Obama Signs Bill Regulating Tobacco
By Michael A. Fletcher
President Obama today signed legislation giving the federal government sweeping new power to regulate the manufacturing, advertising and marketing of cigarettes and other tobacco products.
Obama signed the bill into law during a Rose Garden ceremony, where he hailed it as a landmark measure that would help rein in some of the health damage caused by smoking, which is responsible for more than 400,000 deaths in the United States each year. Additionally, one in five children in the country is estimated to smoke by the time they graduate from high school.
Obama invoked his own struggles with smoking as he pointed out that almost 90 percent of smokers begin the oft-deadly habit by the time they turn 18. "I know -- I was one of these teenagers," said Obama, who has frequently talked publicly about his struggle to kick smoking. "And so I know how difficult it can be to break this habit when it's been with you for a long time."
The law will bring sterner warnings of the risks of smoking on cigarette packs, and possible changes to the formulations of cigarettes and cigars. The law also bans most cigarette flavorings and orders the FDA to study the issue of whether menthol should also be banned, on the theory that the flavorings mask the harsh taste of tobacco and make it easier for first-time smokers to get hooked.

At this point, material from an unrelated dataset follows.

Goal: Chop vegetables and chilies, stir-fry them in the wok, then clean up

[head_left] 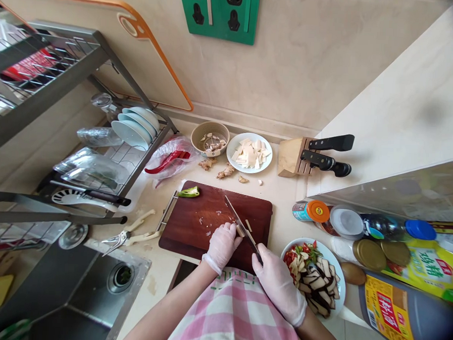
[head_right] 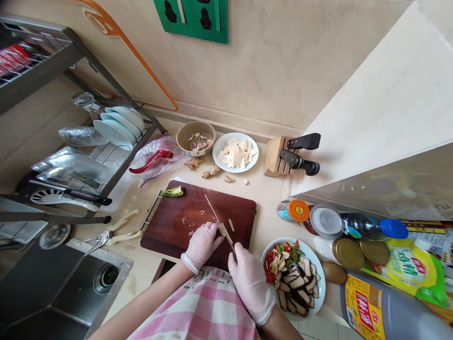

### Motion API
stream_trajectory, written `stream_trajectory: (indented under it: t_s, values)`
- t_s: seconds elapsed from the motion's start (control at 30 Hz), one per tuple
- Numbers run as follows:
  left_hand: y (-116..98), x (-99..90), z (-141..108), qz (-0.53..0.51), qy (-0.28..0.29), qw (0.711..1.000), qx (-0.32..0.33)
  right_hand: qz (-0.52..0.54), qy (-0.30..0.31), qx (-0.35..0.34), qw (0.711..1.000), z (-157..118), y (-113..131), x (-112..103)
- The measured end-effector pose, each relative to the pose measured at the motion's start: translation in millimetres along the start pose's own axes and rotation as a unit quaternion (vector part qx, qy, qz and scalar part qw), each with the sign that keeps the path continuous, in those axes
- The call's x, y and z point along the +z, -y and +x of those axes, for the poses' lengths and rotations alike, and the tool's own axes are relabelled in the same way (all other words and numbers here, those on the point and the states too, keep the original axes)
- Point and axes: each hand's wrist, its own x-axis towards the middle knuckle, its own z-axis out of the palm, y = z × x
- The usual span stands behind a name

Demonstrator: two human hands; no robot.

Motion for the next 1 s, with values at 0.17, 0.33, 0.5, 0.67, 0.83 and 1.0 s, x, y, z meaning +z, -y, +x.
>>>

The law will also require manufacturers to disclose the ingredients in cigarettes and other tobacco products, as well as institute severe limitations on how they are advertised and promoted. The government could also issue new rules on nicotine content, flavorings, and other product features. The bill, however, stops short of allowing the FDA to prohibit tobacco or to eliminate nicotine, the addictive element.
The measure comes a half century after the surgeon general first warned of the health effects of tobacco. Congress has been battling for more than a decade over regulating tobacco, coming close several times but faltering in the face of opposition from the tobacco lobby, the White House, or procedural hang-ups. But over the years, changing attitudes toward smoking have helped transform the idea of regulation.
"The decades-long effort to protect our children from the harmful effects of smoking has emerged victorious," Obama said.